Member of the State Council of the Republic of Crimea
- In office 14 September 2014 – 5 October 2016

Personal details
- Born: Svitlana Borysivna Savchenko 24 June 1965 (age 61) Bilohirsk, Crimea, Ukrainian SSR, USSR
- Party: United Russia

= Svetlana Savchenko =

Russian and former Ukrainian politician

Svetlana Borisovna Savchenko (Светлана Борисовна Савченко; Світлана Борисівна Савченко; born 24 June 1965), is a Russian and former Ukrainian politician who is a former member of parliament of the State Duma of the VII convocation, as a member of the State Duma Committee on Culture from 5 October 2016 to 12 October 2021.

In the past, she was a Chairman of the Standing Committee of the State Council of Crimea on Culture. She was a Chairman of the Committee of the State Council of the Republic of Crimea on Culture and Protection of Cultural Heritage, as a member of the State Council of the Republic of Crimea, from 14 September 2014 and 5 October 2016.

==Biography==

Svetlana Savchenko was born on 24 June 1965, in the city of Belohorsk, Crimea.

Savchenko began her career in 1982, as a senior pioneer leader at Belogorsk secondary school No. 1.

From 1983 to 1988, she was a student of the Simferopol State University named after I.I. M. V. Frunze.

In 1988, she graduated from the Simferopol State University. MV Frunze, specializing in history, and was a teacher of history and social science.

From 1988 to 1989, she was an executive secretary of the Board of the Belogorsk Organization of the Knowledge Society of the Crimean Regional Knowledge Organization.

From 1989 to 1993, Savchenko worked as a history teacher at the Chernopil secondary school in the Belogorsk region.

From 1993 to 1994, she worked as the head of the social protection department of the Crimean Republican Union of Afghanistan Veterans in Simferopol.

===Political activity===

From 1994 to 1998, Savchenko was elected a member of the Supreme Soviet of Crimea on a professional basis from the Russia bloc headed by Yuriy Meshkov.

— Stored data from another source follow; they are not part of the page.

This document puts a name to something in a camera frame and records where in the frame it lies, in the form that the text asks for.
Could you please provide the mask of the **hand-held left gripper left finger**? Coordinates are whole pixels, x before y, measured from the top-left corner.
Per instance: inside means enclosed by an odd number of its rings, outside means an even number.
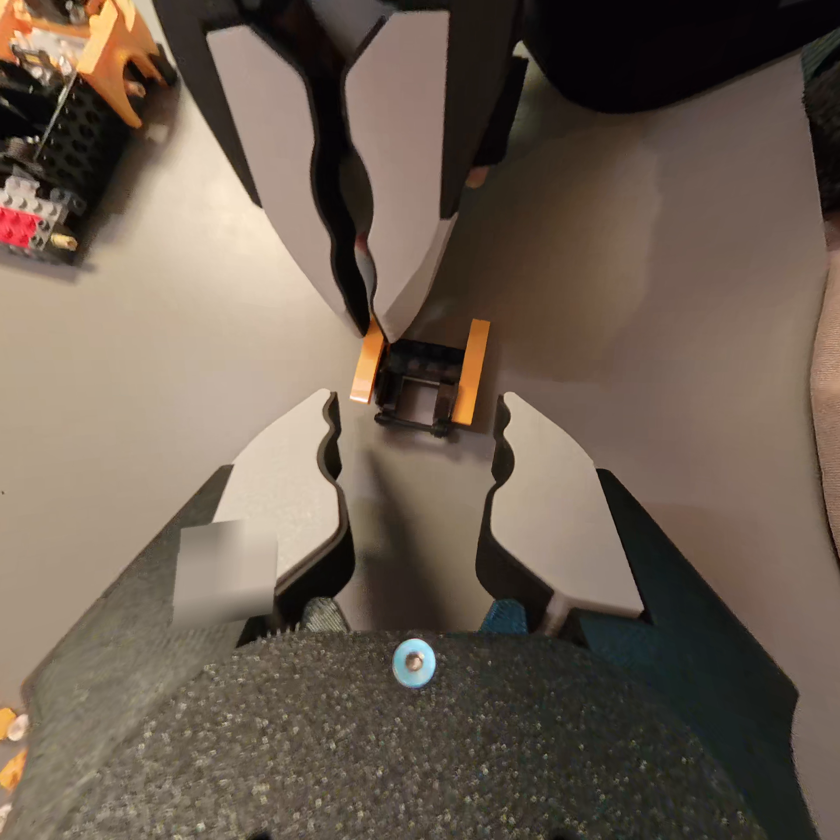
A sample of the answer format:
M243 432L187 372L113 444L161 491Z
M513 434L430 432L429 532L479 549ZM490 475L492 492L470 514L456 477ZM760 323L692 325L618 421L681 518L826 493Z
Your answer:
M218 502L216 522L249 522L274 535L282 601L334 597L353 575L340 433L339 398L318 389L238 454Z

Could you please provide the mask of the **black orange lego car chassis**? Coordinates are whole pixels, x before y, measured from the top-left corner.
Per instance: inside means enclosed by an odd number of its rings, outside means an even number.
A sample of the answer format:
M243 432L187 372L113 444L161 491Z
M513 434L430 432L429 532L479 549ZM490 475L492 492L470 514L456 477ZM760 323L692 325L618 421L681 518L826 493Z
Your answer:
M131 1L1 2L2 252L73 266L174 67Z

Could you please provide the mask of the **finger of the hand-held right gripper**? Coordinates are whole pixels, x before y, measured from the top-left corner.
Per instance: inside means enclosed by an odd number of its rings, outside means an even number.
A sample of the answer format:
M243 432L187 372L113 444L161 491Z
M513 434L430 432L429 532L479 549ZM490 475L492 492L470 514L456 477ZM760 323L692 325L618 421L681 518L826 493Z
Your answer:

From 1999 to 2002, she was the chairman of the Soyuz party. From 2002 to 2006, Savchenko worked as an assistant-consultant to the People's Deputy of Ukraine Lev Mirimsky.

From 2006 to 2010, she became the chairman of the standing commission of the Supreme Council of the Autonomous Republic of Crimea on social issues, health care and veterans affairs. Since 2011, Savchenko was appointed deputy chairman of the Crimean republican organization of the Union party.

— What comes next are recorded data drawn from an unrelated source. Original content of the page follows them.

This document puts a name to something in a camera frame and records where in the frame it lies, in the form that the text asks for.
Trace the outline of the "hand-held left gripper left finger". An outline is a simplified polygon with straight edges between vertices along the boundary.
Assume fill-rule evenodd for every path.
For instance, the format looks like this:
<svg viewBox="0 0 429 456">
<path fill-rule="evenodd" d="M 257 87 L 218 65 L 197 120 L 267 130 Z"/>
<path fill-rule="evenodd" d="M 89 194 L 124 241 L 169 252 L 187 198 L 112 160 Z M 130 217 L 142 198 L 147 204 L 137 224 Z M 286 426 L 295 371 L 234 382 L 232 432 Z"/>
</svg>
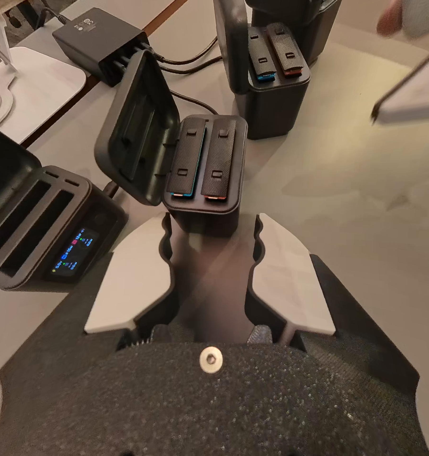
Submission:
<svg viewBox="0 0 429 456">
<path fill-rule="evenodd" d="M 158 214 L 128 234 L 114 249 L 87 318 L 88 334 L 137 330 L 151 334 L 179 311 L 171 263 L 170 214 Z"/>
</svg>

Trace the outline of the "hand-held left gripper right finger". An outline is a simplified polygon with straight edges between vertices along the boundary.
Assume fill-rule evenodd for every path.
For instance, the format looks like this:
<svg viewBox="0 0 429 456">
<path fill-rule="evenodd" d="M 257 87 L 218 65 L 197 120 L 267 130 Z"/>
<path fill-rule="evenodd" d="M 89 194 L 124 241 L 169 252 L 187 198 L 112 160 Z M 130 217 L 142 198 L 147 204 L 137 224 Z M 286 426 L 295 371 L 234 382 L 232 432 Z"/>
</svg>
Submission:
<svg viewBox="0 0 429 456">
<path fill-rule="evenodd" d="M 265 213 L 254 227 L 253 265 L 245 314 L 254 332 L 274 344 L 289 344 L 297 332 L 331 337 L 336 327 L 310 252 L 290 231 Z"/>
</svg>

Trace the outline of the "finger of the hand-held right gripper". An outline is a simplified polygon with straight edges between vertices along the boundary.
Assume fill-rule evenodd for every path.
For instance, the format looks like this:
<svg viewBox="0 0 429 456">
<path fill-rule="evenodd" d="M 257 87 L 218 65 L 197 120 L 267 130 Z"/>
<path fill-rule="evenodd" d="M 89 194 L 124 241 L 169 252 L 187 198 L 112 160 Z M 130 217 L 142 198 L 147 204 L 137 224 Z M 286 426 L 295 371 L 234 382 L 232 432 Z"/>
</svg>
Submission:
<svg viewBox="0 0 429 456">
<path fill-rule="evenodd" d="M 371 120 L 379 124 L 429 120 L 429 56 L 375 103 Z"/>
</svg>

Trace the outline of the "black battery charger case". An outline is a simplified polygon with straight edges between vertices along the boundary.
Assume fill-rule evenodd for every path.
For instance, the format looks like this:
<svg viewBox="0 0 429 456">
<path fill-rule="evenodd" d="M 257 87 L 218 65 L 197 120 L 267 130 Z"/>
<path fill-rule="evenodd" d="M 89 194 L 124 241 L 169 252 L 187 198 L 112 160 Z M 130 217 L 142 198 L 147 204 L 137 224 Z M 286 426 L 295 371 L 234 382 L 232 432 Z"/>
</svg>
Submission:
<svg viewBox="0 0 429 456">
<path fill-rule="evenodd" d="M 228 196 L 207 200 L 201 194 L 215 119 L 235 117 L 236 130 Z M 206 119 L 206 133 L 193 196 L 166 191 L 184 119 L 154 55 L 138 50 L 129 60 L 97 137 L 94 157 L 100 170 L 143 205 L 163 204 L 188 233 L 230 237 L 239 223 L 247 122 L 238 115 L 190 115 Z"/>
<path fill-rule="evenodd" d="M 252 26 L 284 23 L 310 67 L 325 48 L 341 3 L 340 0 L 246 0 L 252 9 Z"/>
<path fill-rule="evenodd" d="M 83 176 L 0 132 L 0 289 L 69 292 L 106 254 L 128 217 Z"/>
<path fill-rule="evenodd" d="M 239 115 L 249 126 L 248 139 L 287 135 L 295 124 L 311 79 L 306 60 L 303 57 L 301 76 L 285 77 L 268 37 L 267 26 L 248 23 L 244 1 L 215 0 L 213 7 L 221 57 Z M 250 26 L 263 32 L 276 68 L 274 81 L 259 83 L 255 76 L 248 49 Z"/>
</svg>

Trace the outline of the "person's right hand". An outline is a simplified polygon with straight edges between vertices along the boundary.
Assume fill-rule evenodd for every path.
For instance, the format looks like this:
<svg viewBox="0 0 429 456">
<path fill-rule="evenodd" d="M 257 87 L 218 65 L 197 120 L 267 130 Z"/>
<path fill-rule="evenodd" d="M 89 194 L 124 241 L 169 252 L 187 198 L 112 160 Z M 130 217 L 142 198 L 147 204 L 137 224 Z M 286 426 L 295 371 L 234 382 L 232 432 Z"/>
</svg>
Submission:
<svg viewBox="0 0 429 456">
<path fill-rule="evenodd" d="M 376 32 L 382 37 L 392 37 L 402 28 L 402 1 L 391 1 L 378 20 Z"/>
</svg>

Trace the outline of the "black power adapter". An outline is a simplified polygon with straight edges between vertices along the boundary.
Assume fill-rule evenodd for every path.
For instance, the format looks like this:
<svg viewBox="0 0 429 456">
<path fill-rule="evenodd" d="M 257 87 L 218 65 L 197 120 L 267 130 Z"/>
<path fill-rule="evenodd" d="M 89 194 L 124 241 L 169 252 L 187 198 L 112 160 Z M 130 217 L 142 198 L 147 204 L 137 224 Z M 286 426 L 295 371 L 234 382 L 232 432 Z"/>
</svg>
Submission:
<svg viewBox="0 0 429 456">
<path fill-rule="evenodd" d="M 100 8 L 91 8 L 52 33 L 70 61 L 114 87 L 133 54 L 149 45 L 146 33 Z"/>
</svg>

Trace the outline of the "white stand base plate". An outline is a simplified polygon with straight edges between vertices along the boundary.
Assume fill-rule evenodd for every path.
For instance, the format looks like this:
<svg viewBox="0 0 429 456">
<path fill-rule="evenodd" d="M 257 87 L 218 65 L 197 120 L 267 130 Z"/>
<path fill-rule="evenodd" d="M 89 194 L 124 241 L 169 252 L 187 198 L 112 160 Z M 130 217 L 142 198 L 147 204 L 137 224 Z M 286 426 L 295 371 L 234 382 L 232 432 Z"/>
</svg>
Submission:
<svg viewBox="0 0 429 456">
<path fill-rule="evenodd" d="M 26 47 L 10 52 L 17 71 L 0 63 L 0 132 L 20 144 L 80 92 L 86 75 Z"/>
</svg>

In March 2014, she was the chairman of the standing committee of the State Council of the Republic of Crimea on culture.

From 14 September 2014 to 5 October 2016 she was the chairman of the Committee of the State Council of the Republic of Crimea on culture and issues of protection of cultural heritage.

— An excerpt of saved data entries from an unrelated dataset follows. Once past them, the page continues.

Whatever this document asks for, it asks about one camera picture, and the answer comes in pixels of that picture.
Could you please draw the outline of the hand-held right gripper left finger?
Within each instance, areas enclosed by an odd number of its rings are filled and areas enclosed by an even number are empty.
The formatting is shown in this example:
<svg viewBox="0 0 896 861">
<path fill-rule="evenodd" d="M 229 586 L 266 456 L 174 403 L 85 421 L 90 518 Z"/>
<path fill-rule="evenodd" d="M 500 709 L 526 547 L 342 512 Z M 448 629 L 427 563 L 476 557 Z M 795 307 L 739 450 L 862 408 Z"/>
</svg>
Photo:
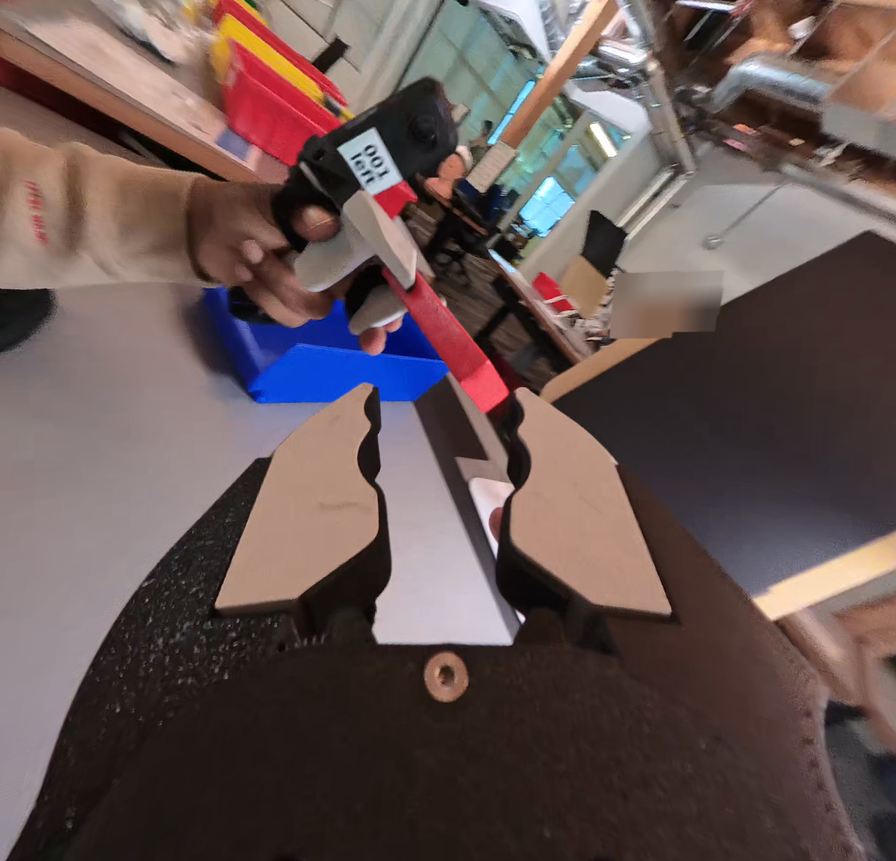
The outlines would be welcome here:
<svg viewBox="0 0 896 861">
<path fill-rule="evenodd" d="M 214 610 L 286 612 L 305 636 L 340 616 L 371 628 L 392 572 L 377 479 L 379 390 L 362 384 L 320 409 L 273 452 Z"/>
</svg>

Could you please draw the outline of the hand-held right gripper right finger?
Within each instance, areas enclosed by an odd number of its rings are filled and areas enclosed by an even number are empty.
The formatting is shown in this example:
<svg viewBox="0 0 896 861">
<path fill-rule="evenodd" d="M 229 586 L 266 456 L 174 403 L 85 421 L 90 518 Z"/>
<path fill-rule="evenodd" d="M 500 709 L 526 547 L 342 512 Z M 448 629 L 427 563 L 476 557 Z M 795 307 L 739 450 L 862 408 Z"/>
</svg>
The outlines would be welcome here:
<svg viewBox="0 0 896 861">
<path fill-rule="evenodd" d="M 507 411 L 512 492 L 496 583 L 518 633 L 607 633 L 608 620 L 674 624 L 674 609 L 613 455 L 528 389 Z"/>
</svg>

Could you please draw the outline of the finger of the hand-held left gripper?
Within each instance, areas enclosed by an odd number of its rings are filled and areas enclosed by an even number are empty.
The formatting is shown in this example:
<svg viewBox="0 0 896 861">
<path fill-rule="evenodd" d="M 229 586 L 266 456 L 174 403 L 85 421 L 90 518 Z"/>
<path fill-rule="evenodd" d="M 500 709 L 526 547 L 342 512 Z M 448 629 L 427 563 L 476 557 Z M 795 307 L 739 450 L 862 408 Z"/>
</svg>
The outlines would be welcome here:
<svg viewBox="0 0 896 861">
<path fill-rule="evenodd" d="M 414 286 L 418 276 L 427 283 L 434 279 L 430 264 L 401 218 L 389 218 L 366 190 L 358 190 L 345 202 L 342 228 L 379 260 L 398 285 Z"/>
</svg>

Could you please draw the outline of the red bar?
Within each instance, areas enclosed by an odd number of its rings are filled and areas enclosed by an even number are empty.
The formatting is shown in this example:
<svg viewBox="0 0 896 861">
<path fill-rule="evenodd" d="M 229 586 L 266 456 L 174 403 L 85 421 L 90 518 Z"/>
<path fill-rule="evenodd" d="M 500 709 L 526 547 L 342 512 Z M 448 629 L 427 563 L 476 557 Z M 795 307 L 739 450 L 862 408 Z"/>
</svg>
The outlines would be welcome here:
<svg viewBox="0 0 896 861">
<path fill-rule="evenodd" d="M 403 287 L 384 264 L 367 270 L 371 292 L 377 297 L 376 312 L 384 316 L 403 307 L 476 407 L 487 415 L 497 413 L 508 401 L 510 390 L 485 352 L 432 289 L 428 262 L 416 241 L 408 241 L 417 254 L 415 283 L 410 288 Z"/>
</svg>

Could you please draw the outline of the blue plastic bin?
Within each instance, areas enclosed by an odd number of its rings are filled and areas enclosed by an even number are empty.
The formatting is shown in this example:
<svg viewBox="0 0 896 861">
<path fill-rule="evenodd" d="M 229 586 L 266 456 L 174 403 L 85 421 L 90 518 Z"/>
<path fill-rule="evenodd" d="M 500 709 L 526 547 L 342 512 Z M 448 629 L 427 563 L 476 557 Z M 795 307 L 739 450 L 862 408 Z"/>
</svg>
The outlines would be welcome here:
<svg viewBox="0 0 896 861">
<path fill-rule="evenodd" d="M 448 373 L 409 317 L 385 351 L 370 356 L 350 333 L 340 300 L 326 318 L 297 329 L 235 318 L 224 288 L 205 290 L 203 304 L 231 369 L 256 403 L 330 403 L 364 383 L 375 385 L 382 401 L 410 403 Z"/>
</svg>

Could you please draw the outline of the person's left forearm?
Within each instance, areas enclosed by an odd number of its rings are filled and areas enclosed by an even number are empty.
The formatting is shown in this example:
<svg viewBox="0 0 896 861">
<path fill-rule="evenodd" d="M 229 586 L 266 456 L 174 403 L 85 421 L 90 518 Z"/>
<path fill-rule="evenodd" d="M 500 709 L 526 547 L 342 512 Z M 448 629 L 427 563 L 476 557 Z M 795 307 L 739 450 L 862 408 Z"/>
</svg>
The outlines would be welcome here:
<svg viewBox="0 0 896 861">
<path fill-rule="evenodd" d="M 210 285 L 189 251 L 187 203 L 197 181 L 3 128 L 1 288 Z"/>
</svg>

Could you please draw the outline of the person's left hand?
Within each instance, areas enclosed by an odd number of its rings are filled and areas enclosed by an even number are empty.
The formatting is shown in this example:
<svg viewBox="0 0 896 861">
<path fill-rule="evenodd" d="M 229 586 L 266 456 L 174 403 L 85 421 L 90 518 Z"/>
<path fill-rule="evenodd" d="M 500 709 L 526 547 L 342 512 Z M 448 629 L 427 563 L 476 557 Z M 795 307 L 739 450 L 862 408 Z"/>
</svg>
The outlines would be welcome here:
<svg viewBox="0 0 896 861">
<path fill-rule="evenodd" d="M 343 300 L 353 274 L 321 292 L 310 292 L 290 262 L 292 248 L 275 223 L 279 184 L 198 178 L 186 203 L 188 249 L 208 282 L 238 288 L 252 305 L 285 327 L 324 318 Z"/>
</svg>

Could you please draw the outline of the whiteboard on stand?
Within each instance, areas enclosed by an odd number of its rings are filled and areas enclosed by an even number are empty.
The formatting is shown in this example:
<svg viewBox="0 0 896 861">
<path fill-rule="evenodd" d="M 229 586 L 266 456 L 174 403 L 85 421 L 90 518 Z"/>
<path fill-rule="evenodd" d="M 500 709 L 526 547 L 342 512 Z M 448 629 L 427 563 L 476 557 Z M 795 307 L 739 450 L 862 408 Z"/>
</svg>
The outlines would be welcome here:
<svg viewBox="0 0 896 861">
<path fill-rule="evenodd" d="M 475 162 L 466 177 L 466 182 L 477 194 L 483 194 L 504 174 L 516 159 L 518 151 L 503 141 L 488 146 L 480 159 Z"/>
</svg>

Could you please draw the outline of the large red tote bin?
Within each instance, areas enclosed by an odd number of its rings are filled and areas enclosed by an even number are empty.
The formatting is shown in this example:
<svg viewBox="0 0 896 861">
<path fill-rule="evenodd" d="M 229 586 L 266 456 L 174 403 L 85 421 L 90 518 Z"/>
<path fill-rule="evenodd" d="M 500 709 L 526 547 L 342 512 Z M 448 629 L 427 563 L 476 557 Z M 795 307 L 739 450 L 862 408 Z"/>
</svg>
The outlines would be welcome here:
<svg viewBox="0 0 896 861">
<path fill-rule="evenodd" d="M 322 104 L 238 47 L 221 86 L 230 129 L 286 166 L 296 163 L 306 142 L 339 128 Z"/>
</svg>

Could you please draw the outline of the yellow plastic bin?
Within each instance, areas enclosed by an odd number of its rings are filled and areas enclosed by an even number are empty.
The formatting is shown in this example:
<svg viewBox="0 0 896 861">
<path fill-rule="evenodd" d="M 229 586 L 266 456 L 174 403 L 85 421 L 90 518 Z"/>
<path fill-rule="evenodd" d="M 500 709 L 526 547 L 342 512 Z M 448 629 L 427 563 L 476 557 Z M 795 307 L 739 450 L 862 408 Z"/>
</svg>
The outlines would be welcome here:
<svg viewBox="0 0 896 861">
<path fill-rule="evenodd" d="M 230 70 L 232 48 L 239 46 L 252 53 L 278 76 L 325 106 L 322 75 L 296 50 L 286 45 L 267 27 L 248 26 L 233 14 L 225 14 L 215 25 L 209 47 L 211 71 L 218 84 L 224 84 Z"/>
</svg>

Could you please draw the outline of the wooden top desk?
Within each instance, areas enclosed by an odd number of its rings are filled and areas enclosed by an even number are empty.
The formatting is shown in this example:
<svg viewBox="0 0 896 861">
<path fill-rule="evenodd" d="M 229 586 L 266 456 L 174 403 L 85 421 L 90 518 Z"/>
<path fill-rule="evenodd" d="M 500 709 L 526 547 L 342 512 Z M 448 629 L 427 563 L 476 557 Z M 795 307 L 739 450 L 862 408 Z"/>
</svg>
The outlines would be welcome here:
<svg viewBox="0 0 896 861">
<path fill-rule="evenodd" d="M 594 345 L 568 326 L 514 265 L 494 250 L 489 250 L 489 256 L 497 267 L 492 288 L 501 300 L 499 310 L 520 321 L 555 370 L 564 372 L 595 354 Z"/>
</svg>

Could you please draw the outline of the black faced wooden board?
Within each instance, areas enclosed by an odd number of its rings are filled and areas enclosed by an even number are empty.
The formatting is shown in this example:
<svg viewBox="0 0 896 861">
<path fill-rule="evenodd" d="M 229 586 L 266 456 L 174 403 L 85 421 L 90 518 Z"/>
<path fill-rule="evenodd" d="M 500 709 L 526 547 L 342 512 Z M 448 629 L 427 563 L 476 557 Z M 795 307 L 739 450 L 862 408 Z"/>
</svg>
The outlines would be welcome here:
<svg viewBox="0 0 896 861">
<path fill-rule="evenodd" d="M 894 576 L 895 251 L 867 231 L 544 397 L 770 618 Z"/>
</svg>

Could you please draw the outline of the small wooden board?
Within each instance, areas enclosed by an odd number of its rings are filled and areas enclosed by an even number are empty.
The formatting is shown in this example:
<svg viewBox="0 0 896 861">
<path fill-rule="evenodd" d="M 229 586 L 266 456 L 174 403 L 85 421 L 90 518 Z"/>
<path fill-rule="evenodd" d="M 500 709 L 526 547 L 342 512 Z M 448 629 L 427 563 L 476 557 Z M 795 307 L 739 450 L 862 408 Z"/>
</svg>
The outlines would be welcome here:
<svg viewBox="0 0 896 861">
<path fill-rule="evenodd" d="M 560 282 L 562 294 L 583 319 L 595 318 L 608 295 L 610 278 L 588 259 L 576 256 L 566 268 Z"/>
</svg>

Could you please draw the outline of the black rectangular panel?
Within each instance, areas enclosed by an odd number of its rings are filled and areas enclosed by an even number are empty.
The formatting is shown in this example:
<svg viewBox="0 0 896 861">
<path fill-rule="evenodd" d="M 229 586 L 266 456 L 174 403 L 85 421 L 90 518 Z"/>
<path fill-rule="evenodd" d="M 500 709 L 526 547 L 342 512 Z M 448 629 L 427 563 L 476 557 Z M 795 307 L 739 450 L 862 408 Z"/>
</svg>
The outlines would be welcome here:
<svg viewBox="0 0 896 861">
<path fill-rule="evenodd" d="M 596 272 L 609 279 L 617 270 L 617 262 L 627 239 L 628 233 L 624 228 L 598 210 L 591 210 L 581 256 Z"/>
</svg>

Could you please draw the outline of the clear plastic bag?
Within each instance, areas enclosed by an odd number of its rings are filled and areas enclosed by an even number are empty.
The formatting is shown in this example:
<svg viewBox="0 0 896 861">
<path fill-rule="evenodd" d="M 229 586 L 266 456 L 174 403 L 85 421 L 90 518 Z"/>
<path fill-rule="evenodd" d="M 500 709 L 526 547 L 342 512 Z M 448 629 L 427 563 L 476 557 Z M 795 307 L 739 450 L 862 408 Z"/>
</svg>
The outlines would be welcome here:
<svg viewBox="0 0 896 861">
<path fill-rule="evenodd" d="M 206 0 L 90 0 L 116 27 L 161 60 L 196 64 L 204 52 Z"/>
</svg>

In the elections on 18 September 2016, Savchenko was elected a member of parliament, a deputy of the State Duma of the VII convocation. In the State Duma, she is a member of the United Russia faction. Member of the State Duma Committee on Culture.

=== Sanctions ===
She was sanctioned by the UK government in 2016 in relation to the Russo-Ukrainian War.

The prosecutor's office of the ARC (Ukraine), suspected Savchenko of high treason, in connection with which she is put on the wanted list.

====Legislative activity====

From 2016 to 2019, during her term of office as a deputy of the State Duma of the VII convocation, she co-authored 35 legislative initiatives and amendments to draft federal laws.